- Theatrical release poster
- Directed by: Sugan Kartthi
- Written by: Sugan Kartthi
- Produced by: T. R. S Anbu V. Sures Narayan
- Starring: Sunil Kumar Akhila Kishore Wilson Ng
- Cinematography: Dheva
- Edited by: S. Richard
- Music by: Ved Shankar
- Production companies: Aartin Frames TRS Studios
- Distributed by: Dream Factory
- Release date: 22 January 2016;
- Running time: 105 minutes
- Country: India
- Language: Tamil

= Moondraam Ullaga Por =

2016 film by Sugan Kartthi

Moondram Ulaga Por is a 2016 Indian Tamil-language dystopian war film written and directed by Sugan Kartthi. The film stars Sunil Kumar and Akhila Kishore, with cinematography handled by Dheva, editing by Richard and music composed by Ved Shankar. It was released on 22 January 2016.

== Plot ==
An Indian soldier must fight for his life after he gets captured by the Chinese enemy camp during a war between India and China. He faces many hardships but does not lose hope. He tries to run away from the prison but is recaptured by Chinese army. However, he kills the colonel of Chinese army too. But there's Indian traitor in the Army who is planning everything.
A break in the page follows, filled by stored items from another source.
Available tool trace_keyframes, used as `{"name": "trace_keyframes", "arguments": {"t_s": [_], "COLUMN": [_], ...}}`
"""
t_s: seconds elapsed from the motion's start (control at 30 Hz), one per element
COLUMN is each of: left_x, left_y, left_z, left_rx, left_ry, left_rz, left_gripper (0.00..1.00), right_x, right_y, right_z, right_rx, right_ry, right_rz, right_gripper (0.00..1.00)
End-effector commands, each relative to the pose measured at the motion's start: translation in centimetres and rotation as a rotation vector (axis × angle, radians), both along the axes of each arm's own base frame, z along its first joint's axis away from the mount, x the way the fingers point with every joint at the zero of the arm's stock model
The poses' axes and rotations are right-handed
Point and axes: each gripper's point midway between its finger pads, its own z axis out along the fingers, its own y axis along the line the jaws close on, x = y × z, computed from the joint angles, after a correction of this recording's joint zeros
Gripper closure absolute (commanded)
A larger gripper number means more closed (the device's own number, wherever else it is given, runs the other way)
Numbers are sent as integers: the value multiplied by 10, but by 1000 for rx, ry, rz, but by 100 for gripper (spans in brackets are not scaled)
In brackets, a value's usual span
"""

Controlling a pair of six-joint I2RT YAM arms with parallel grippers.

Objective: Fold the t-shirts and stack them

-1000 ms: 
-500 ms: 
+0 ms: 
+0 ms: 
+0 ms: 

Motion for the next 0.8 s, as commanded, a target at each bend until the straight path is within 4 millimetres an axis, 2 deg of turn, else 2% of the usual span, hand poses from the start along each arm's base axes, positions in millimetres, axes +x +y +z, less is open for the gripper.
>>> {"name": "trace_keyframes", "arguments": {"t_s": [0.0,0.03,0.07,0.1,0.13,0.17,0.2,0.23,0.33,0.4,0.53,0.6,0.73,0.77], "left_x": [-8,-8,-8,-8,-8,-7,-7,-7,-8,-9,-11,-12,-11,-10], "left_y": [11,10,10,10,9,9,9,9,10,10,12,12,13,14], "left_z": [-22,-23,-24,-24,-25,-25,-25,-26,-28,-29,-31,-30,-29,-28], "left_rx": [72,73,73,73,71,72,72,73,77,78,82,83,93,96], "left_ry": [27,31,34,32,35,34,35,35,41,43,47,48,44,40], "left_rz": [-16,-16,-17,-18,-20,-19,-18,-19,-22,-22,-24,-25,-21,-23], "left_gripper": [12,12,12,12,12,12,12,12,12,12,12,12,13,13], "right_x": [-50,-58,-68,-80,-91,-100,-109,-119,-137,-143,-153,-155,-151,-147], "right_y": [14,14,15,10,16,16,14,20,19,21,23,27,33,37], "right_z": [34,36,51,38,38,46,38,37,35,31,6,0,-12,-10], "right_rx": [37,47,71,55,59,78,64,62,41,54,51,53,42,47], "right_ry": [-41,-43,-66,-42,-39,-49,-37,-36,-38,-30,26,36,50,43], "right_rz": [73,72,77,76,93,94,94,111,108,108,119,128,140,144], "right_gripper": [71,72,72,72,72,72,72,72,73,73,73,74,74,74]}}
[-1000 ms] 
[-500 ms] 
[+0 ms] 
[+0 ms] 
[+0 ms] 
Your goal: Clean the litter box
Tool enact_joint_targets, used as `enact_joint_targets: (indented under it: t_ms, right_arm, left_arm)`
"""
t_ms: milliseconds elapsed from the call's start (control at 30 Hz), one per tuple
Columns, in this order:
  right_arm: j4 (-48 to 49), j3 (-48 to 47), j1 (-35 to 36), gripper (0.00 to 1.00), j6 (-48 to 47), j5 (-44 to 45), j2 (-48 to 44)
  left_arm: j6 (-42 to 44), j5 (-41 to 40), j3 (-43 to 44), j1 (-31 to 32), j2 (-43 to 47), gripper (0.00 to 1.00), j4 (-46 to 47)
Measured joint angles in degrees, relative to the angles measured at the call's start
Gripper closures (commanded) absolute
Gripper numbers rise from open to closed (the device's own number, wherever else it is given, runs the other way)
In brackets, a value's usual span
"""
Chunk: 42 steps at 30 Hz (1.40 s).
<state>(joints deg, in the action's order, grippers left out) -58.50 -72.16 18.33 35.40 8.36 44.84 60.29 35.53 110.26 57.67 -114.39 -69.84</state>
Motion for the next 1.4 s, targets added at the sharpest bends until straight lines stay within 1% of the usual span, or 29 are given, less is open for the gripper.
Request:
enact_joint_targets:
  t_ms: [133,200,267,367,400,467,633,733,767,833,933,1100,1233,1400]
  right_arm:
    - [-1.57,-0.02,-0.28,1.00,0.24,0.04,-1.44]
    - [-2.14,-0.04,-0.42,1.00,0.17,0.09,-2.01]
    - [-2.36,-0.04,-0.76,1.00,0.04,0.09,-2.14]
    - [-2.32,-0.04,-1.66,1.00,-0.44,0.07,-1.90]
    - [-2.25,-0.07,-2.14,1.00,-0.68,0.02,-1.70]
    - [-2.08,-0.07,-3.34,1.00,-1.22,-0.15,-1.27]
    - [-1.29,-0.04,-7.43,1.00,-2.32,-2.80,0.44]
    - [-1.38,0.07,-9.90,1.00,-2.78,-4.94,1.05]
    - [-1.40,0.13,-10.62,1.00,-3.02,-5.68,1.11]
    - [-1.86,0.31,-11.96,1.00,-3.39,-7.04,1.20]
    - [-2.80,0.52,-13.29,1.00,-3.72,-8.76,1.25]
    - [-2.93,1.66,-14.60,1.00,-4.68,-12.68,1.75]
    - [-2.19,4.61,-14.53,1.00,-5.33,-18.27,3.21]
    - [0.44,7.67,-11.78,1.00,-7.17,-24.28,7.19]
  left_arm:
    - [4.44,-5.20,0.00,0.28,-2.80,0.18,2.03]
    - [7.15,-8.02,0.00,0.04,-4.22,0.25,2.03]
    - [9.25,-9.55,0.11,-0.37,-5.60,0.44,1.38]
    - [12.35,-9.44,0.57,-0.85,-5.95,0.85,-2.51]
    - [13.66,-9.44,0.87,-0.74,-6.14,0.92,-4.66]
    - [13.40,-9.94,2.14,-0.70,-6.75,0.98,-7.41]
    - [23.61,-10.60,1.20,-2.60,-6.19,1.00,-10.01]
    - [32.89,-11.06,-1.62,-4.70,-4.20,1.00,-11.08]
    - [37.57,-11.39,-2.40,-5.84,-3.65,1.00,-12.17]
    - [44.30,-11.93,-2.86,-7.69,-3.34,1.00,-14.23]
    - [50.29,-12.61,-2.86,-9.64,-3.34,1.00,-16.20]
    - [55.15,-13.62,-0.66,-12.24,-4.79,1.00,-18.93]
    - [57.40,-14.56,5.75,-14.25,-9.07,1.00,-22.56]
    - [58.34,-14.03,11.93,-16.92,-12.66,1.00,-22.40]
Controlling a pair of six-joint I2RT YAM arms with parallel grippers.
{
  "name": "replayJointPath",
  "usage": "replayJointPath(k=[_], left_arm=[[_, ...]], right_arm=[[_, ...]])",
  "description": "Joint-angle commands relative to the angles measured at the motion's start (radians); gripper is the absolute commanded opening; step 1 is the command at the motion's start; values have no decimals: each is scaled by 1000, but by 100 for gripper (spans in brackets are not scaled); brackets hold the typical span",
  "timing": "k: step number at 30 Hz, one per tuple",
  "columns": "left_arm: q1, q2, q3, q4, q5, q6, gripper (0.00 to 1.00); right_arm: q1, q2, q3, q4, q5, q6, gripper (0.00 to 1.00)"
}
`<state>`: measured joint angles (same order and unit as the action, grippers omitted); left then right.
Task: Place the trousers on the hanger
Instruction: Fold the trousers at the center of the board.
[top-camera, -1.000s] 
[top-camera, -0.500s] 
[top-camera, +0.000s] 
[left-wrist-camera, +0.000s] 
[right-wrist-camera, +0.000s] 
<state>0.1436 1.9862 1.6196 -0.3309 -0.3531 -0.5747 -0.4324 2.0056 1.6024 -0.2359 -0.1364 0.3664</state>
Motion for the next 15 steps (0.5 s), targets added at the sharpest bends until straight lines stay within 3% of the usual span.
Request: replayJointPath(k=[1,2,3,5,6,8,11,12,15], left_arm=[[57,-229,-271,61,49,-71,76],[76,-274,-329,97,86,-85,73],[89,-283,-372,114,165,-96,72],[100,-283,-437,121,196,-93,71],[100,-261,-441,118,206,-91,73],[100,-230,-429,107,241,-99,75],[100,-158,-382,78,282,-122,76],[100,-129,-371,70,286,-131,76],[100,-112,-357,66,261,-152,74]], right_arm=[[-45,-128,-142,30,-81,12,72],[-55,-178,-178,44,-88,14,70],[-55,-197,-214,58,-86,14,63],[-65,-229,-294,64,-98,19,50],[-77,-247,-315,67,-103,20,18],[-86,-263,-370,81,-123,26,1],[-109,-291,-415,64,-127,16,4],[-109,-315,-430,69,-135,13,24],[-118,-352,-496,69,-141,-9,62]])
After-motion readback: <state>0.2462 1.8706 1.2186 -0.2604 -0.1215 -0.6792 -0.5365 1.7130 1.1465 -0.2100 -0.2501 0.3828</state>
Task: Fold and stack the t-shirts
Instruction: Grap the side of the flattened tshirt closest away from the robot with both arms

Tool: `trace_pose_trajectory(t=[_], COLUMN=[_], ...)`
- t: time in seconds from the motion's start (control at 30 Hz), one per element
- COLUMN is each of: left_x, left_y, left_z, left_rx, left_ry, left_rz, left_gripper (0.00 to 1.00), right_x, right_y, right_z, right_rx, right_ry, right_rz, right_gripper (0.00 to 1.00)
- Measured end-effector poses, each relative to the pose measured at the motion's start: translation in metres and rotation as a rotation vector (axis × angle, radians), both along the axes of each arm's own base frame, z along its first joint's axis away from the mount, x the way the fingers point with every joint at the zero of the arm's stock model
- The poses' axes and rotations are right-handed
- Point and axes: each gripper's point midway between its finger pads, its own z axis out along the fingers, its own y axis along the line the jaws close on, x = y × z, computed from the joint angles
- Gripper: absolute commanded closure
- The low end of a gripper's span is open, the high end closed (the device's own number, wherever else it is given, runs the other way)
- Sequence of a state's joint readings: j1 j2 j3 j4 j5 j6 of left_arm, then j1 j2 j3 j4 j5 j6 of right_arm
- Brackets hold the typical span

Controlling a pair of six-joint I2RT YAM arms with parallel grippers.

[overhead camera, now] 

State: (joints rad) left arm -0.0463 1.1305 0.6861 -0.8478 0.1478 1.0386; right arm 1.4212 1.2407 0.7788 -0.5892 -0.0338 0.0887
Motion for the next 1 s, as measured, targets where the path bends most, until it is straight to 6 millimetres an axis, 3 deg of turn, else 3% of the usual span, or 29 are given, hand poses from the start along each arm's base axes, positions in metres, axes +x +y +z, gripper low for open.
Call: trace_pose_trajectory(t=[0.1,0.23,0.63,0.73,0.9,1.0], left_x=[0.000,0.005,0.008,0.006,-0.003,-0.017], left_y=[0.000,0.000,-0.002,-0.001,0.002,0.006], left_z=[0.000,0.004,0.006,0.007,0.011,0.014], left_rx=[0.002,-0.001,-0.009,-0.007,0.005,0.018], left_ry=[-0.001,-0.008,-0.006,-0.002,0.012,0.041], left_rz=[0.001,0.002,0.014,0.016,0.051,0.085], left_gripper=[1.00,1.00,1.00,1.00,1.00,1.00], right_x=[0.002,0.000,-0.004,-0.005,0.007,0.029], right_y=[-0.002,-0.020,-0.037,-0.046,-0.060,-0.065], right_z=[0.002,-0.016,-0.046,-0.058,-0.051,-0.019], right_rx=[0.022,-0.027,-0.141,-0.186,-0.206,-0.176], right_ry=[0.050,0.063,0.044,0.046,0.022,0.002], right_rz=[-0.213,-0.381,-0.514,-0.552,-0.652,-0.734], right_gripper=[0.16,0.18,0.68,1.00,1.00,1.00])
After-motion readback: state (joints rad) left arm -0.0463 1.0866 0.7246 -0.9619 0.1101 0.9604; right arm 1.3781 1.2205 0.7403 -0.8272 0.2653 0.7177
After killing the colonel of Chinese army, he uses his phone to call home where he informs his wife that they are in danger, she too tells him that she is two months pregnant. He also records that how China is planning economic war against India and sacrifice his life for the nation.

== Cast ==

- Sunil Kumar as Major Saravanan
- Akhila Kishore as Madhivadhani
- Wilson Ng as Lim Bai Huai
- Avinash as Subramaniam
- Jeeva Ravi as Ravi
- Jennifer Antony as Saravanan's mother
- Sabari as Mugundhan
- Nafi as Dr. Nafi
- Siva Ganesh as Kiran Nair
- Aravind as Robhindra Singh
- Karthick Rajendran as Pon Manickam

== Production ==
The film, focusing on the plot of a fictional war between India and China in 2025, was revealed to be approaching completion in September 2014. The director, Sugan, stated he was inspired by life in his village of Pallipatti in Dharmapuri, and his days in the National Cadet Corps, while scripting the film, while the film's shoot was completed within a period of 45 days. Sunil Kumar, who plays the lead character Major Saravanan, said that while the film is set in the future, it would not include science fiction cliches. Akhila Kishore was signed on to portray a soldier's wife in the film. It took one year to complete the extensive CG work.

== Soundtrack ==
The soundtrack album of Moondram Ulaga Por was composed by Ved Shankar and consists of three vocal tracks, and two instrumentals. Annamalai has written all the songs.

Track listing
| No. | Title | Singer(s) | Length |
|---|---|---|---|
| 1. | "Anbe En Anbe" | Shakthisree Gopalan, Ved Shankar | 5:24 |
| 2. | "Indiya Naade" | Shankar Mahadevan | 4:00 |
| 3. | "Vaanmazhai" | Chinmayi, Ved Shankar | 4:28 |
| 4. | "Theme of Forlorn hope" (Instrumental) | – | 3:07 |
| 5. | "Theme of Major Saravanan" (Instrumental) | – | 1:01 |
| Total length: |  |  | 18:00 |

== Critical reception ==
Baradwaj Rangan wrote for The Hindu, "An imaginative premise, that’s about it". Nandita Ravi of The Times of India gave 2 stars out of 5 and stated that "but sometimes, cameraman Deva's shots more than make up for what's missing in the film. Sadly though, what was a promising script, seems to have fizzled out, with no saving grace." Malini Mannath of The New Indian Express wrote, "Moondram Ulaga Por is bold and experimental in its concept. But it falls short on ideas and execution and seems too much of a challenge for a debutant maker".